Résolution sur une approche globale pour les émissions anthropiques, autres que les émissions de CO2, ayant des incidences sur le climat
Á la suite du débat qui a eu lieu en séance le 13 septembre 2011, le Parlement européen a adopté par 538 voix pour, 54 voix contre et 23 abstentions, une résolution déposée par la commission de l'environnement, de la santé publique et de la sécurité alimentaire, sur une approche globale pour les émissions anthropiques, autres que les émissions de CO2, ayant des incidences sur le climat.
Tout en relevant que les politiques climatiques européenne et internationale se sont essentiellement concentrées sur des réductions à long terme des émissions de CO2, le Parlement appelle maintenant de ses vœux une politique climatique européenne globale à même de prendre en compte toutes les sources de réchauffement et toutes les options d'atténuation. Outre la prise en compte de la réduction des émissions de CO2, cette politique devrait mettre l'accent sur des stratégies qui peuvent apporter la réponse climatique la plus rapide.
La résolution note que l'action nationale sur les gaz fluorés à travers l'application du règlement (CE) n° 842/2006 relatif aux gaz F est loin d'avoir répondu aux attentes et que tout échec dans le traitement de ses mauvais résultats affaiblira la position de l'Union européenne dans le cadre des négociations relatives à la CCNUCC. Or, il existe des stratégies de régulation rapides pour réduire la production et la consommation d'hydrocarbures fluorés et réduire les émissions de carbone noir et de gaz induisant la formation d'ozone troposphérique, qui peuvent être engagées en deux ou trois ans et être largement mises en œuvre en 5 à 10 ans.
La Commission est dès lors invitée à présenter une révision des règlements sur les gaz à effet de serre fluorés et à formuler les propositions visant à :
- réduire rapidement la production et la consommation d'hydrocarbures fluorés dans différents produits et applications ;
- accélérer la suppression progressive des hydrochlorofluorocarbures (HCFC) ;
- récupérer et détruire les gaz à effet de serre appauvrissant l'ozone stratosphérique dégagés par les produits et les équipements mis au rebut.

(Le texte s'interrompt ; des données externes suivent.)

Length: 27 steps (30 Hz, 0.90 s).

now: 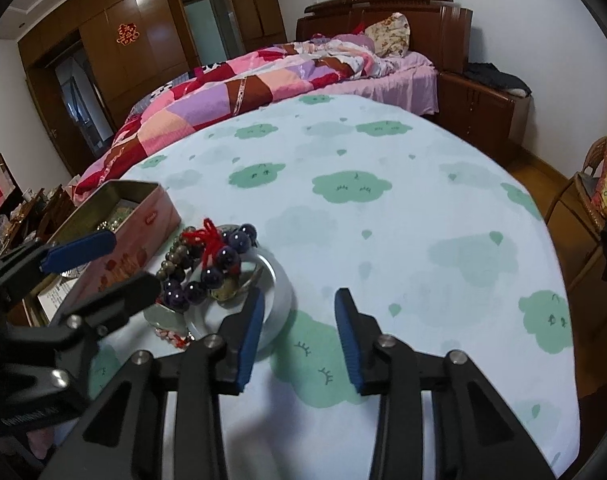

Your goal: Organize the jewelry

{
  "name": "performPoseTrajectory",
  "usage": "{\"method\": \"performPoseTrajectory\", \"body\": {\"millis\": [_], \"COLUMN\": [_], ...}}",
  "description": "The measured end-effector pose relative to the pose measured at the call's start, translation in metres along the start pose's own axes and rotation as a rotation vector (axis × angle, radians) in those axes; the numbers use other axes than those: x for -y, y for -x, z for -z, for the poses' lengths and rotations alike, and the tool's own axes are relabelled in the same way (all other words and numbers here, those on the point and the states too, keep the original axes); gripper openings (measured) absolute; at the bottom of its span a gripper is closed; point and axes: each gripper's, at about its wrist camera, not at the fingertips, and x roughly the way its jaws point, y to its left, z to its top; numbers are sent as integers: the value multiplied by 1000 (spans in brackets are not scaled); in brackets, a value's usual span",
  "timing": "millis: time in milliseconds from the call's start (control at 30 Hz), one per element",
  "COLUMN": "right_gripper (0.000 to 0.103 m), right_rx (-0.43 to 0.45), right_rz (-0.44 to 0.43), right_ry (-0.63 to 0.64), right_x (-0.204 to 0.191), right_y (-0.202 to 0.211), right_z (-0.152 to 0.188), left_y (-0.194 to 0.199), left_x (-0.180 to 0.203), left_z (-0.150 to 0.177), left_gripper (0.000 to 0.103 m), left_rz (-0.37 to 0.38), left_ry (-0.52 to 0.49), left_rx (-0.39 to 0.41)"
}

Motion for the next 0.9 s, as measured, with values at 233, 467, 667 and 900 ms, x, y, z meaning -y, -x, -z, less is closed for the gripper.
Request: {"method": "performPoseTrajectory", "body": {"millis": [233,467,667,900], "right_gripper": [40,39,29,15], "right_rx": [-4,-18,-50,-36], "right_rz": [8,5,-18,-39], "right_ry": [27,43,70,70], "right_x": [-6,-8,-13,-13], "right_y": [-6,-9,-12,-10], "right_z": [3,3,2,3], "left_y": [-14,-32,-41,-26], "left_x": [-10,0,-5,-10], "left_z": [-1,-1,-2,0], "left_gripper": [44,39,8,8], "left_rz": [-51,-42,-46,-2], "left_ry": [15,-19,-9,13], "left_rx": [-49,-89,-118,-90]}}
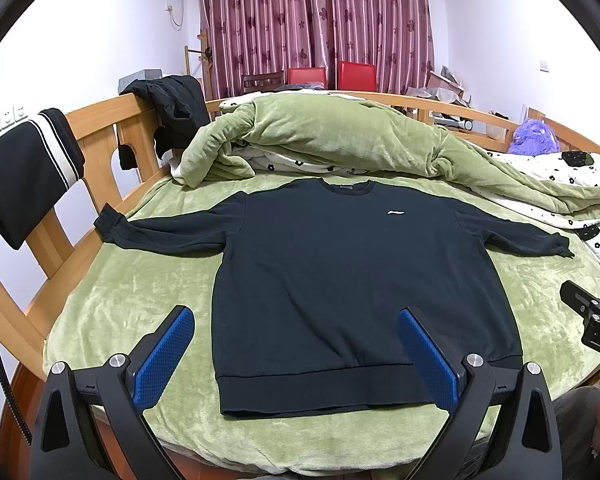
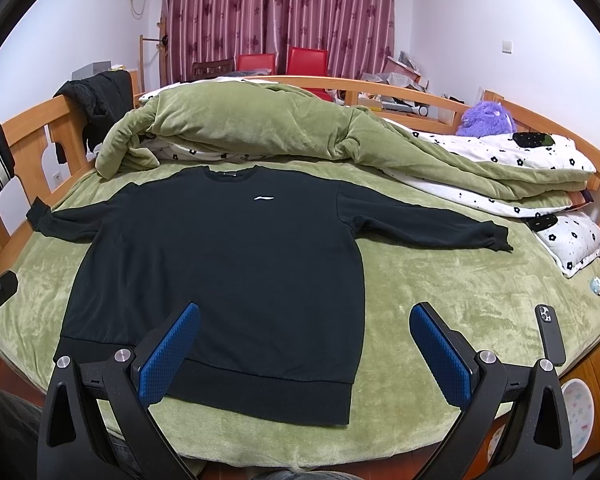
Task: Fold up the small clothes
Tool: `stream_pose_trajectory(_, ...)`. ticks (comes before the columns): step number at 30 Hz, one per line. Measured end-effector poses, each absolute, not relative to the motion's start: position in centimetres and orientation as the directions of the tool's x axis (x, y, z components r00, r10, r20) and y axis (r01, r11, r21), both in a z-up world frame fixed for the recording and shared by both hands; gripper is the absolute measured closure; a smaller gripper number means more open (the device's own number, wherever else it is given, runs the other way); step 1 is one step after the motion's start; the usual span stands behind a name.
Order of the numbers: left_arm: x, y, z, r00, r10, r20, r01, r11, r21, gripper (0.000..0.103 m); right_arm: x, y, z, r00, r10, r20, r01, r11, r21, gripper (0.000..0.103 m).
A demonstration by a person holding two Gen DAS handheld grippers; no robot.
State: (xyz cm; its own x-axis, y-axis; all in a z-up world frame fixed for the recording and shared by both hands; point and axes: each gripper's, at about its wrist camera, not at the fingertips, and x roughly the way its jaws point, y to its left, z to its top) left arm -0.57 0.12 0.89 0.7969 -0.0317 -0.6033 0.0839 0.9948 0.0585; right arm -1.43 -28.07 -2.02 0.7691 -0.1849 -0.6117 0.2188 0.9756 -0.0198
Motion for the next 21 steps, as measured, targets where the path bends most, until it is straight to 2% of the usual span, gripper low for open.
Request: stream_pose_trajectory(21,-0.59,0.1,1.02,0.799,-0.035,-0.601,0.083,0.995,0.052,0.001,-1.42,-28.07,-2.01,0.768,-0.187,-0.613,0.218,0.976,-0.024,0.0)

Le Parlement demande que des mesures soient immédiatement prises en vue de réduire les émissions de carbone noir en tant que moyen d'action rapide permettant d'enrayer la fonte des glaciers, en accordant la priorité aux émissions qui affectent les régions constituées de neige et de glace, dont l'Arctique, le Groenland et les glaciers de l'Himalaya et du Tibet. L'Union est encouragée à promouvoir les technologies existantes qui permettent de réduire radicalement les émissions de carbone noir.
Les députés demandent également que la législation relative à la pollution atmosphérique et les technologies disponibles dans ce domaine soient mise en œuvre avec rigueur à l'échelle mondiale, ce qui peut réduire les émissions de NOx et de CO, et pourrait en retour réduire la formation d'ozone troposphérique anthropique, gaz à effet de serre majeur. La Commission est invitée à informer le Parlement des mesures qu'elle prend à cette fin et à rattraper le temps perdu en introduisant rapidement ces options dans le processus législatif.